Defenders play behind the midfielders and their primary responsibility is to provide support to the team and to prevent the opposition from scoring a goal. They usually remain in the half of the field that contains the goal they are defending. Taller defenders will move forward to the opposing team's penalty box when their team takes corner kicks or free kicks, where scoring with one's head is a possibility.

===Centre-back===
The principal role of the centre-back, (central defenderor centre-half) is to block the opponent's players from scoring, and safely clearing the ball from the defensive half's penalty area. As their name suggests, they play in a central position. Most teams employ two centre-backs, stationed in front of the goalkeeper. There are two main defensive strategies used by centre-backs: the zonal defence, where each centre-back covers a specific area of the pitch, and man-to-man marking, where each centre-back has the job of covering a particular opposition player.

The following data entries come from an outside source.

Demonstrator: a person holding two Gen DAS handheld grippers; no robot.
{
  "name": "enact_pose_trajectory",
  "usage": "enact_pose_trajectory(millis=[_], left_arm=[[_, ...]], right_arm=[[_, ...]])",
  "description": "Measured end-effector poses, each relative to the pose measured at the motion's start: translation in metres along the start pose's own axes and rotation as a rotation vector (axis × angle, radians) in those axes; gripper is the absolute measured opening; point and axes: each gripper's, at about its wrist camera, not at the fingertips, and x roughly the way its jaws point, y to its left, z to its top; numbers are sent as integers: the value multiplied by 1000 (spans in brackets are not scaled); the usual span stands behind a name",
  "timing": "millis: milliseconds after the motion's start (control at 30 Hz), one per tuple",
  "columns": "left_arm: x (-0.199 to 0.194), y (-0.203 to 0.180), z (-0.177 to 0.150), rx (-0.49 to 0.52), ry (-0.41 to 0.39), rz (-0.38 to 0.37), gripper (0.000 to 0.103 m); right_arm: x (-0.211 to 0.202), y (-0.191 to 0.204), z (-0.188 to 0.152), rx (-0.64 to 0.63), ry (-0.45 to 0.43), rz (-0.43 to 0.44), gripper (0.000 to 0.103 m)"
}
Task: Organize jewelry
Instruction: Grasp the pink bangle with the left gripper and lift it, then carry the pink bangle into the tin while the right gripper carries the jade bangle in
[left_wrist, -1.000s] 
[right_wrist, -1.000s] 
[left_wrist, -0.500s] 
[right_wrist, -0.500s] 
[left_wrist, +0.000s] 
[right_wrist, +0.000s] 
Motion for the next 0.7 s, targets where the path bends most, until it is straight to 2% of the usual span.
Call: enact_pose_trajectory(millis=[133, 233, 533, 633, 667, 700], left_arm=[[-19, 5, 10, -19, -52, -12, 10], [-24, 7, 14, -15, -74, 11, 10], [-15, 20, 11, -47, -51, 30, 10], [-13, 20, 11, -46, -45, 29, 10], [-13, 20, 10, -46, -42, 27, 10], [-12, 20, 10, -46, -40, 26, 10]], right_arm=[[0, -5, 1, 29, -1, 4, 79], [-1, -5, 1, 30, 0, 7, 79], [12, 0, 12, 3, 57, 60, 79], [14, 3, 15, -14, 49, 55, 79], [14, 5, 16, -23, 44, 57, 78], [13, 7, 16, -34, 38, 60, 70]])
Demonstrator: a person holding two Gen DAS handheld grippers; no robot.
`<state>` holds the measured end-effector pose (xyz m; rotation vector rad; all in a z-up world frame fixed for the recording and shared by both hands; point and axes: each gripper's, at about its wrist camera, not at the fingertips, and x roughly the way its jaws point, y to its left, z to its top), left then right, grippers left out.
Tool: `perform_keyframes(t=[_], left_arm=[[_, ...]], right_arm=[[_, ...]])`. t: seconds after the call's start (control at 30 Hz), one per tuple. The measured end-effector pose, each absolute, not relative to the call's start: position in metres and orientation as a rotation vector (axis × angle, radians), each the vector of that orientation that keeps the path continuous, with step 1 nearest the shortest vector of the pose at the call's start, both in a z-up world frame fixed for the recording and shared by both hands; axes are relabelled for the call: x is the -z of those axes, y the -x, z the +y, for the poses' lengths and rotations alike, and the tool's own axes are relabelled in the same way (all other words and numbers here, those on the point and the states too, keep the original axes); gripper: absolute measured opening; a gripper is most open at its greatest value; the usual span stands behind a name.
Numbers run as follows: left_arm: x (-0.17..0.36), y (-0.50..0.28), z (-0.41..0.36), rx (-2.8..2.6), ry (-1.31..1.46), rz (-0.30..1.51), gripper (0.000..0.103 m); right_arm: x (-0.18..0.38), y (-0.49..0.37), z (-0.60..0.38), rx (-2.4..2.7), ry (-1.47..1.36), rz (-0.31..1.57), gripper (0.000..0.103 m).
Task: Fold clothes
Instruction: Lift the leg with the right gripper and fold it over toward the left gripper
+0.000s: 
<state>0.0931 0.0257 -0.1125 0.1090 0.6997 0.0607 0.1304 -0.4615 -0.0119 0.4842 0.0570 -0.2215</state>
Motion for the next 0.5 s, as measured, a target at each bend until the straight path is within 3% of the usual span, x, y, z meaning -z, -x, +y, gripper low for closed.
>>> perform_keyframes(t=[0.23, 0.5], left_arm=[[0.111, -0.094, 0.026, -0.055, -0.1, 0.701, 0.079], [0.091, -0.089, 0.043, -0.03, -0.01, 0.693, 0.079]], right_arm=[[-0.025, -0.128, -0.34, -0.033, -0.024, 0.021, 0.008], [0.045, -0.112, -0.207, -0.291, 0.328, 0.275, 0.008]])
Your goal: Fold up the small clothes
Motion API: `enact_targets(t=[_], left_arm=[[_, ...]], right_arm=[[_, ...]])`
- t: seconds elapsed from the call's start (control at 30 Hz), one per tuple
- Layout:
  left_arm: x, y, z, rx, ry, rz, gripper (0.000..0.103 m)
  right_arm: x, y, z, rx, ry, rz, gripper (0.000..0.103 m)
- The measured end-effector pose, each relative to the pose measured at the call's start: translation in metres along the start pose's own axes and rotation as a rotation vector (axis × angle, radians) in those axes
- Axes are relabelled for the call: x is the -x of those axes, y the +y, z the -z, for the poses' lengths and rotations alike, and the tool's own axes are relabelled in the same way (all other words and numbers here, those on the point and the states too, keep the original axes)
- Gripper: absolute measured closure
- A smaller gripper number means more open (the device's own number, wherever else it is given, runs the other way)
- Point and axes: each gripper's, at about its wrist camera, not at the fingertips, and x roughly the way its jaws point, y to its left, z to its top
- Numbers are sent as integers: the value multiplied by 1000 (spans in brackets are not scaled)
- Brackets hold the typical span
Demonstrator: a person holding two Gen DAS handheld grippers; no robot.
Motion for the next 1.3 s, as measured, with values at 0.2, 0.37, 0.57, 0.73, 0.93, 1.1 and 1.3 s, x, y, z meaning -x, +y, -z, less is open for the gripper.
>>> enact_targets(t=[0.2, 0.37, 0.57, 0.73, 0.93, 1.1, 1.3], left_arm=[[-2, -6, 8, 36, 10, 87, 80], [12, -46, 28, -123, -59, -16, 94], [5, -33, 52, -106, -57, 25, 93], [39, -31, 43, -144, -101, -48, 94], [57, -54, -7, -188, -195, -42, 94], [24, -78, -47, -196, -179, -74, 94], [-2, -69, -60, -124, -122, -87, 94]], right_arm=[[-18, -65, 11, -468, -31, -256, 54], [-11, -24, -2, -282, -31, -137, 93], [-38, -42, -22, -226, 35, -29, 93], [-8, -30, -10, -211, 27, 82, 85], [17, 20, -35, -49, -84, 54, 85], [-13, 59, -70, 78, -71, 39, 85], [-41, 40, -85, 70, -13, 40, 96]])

Centre-backs are often tall, strong and have good jumping, heading and tackling ability. Successful centre-backs also need to be able to concentrate, read the game well, and be brave and decisive in making last-ditch tackles on attacking players who might otherwise be through on goal. Sometimes, particularly in lower leagues, centre-backs concentrate less on ball control and passing, preferring simply to clear the ball in a "safety-first" fashion. However, there is a tradition of centre-backs having more than just rudimentary footballing skill, enabling a more possession-oriented playing style.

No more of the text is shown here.